今年最初の『普勧坐禅儀』ビデオ講義です。

前回は調身、つまり姿勢について示された箇所を読みました。

今回は調息、つまり呼吸について書かれているところを見ていきます。

『普勧坐禅儀』の中で坐禅中の呼吸について書かれているところは、実は漢字でたった四文字しかありません。

「鼻息微通」、これだけです。

普通は、「鼻息(びそく)微(かす)かに通ず」と読みくだされます。

「鼻から出入りする息が、微細な感覚を生みだしながら全身にくまなく流通し続けている」という風に私は理解しています。

よく、坐禅ではどのような呼吸法をすればいいでしょうかという質問を受けますが、坐禅は呼吸法の実践ではありません。

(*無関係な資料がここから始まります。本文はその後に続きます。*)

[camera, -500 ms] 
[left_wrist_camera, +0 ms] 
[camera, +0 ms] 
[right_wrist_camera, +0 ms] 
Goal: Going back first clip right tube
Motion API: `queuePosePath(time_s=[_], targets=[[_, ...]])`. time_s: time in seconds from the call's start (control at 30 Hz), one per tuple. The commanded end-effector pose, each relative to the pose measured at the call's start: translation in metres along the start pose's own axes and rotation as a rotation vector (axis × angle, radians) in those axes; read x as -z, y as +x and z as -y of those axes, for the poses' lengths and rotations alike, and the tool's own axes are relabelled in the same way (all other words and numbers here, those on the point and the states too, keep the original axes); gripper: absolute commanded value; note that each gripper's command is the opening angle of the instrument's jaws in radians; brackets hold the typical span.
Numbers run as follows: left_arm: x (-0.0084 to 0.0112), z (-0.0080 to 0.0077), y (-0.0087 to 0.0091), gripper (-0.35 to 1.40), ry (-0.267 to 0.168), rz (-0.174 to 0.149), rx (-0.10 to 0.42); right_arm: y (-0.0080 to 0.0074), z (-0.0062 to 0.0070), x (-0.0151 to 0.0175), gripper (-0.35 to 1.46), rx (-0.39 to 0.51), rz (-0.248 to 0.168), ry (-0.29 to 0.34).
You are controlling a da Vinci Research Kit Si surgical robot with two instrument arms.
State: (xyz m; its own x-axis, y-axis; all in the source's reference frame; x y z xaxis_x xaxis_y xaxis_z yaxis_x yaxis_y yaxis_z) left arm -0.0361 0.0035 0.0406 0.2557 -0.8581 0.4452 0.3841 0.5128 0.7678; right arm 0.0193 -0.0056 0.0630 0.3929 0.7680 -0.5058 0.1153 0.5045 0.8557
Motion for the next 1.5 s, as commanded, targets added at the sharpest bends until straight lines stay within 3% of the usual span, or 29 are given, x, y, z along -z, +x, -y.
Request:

『普勧坐禅儀』で呼吸についてたった四文字しか言及がないのは、それ以上のことを書くと、それを指示だと受け取ってそういう呼吸を意図的にやり始める人が出てくるからではないかと思います。

そうではなく、坐禅のときは、身体がしたいような呼吸をするにまかせていくだけでいいのです。

ただし、それは調身の営みに裏打ちされたものでなければなりません。

坐相が正しくなければ、不自然で無理な呼吸にならざるを得ませんから、鼻息微通にはなりません。

息のクオリティを繊細に感じながら、息が楽に静かに深くなっていくような、姿勢を探っていくことで、結果的に鼻息微通が実現していくというのが坐禅の調息の実際ということです。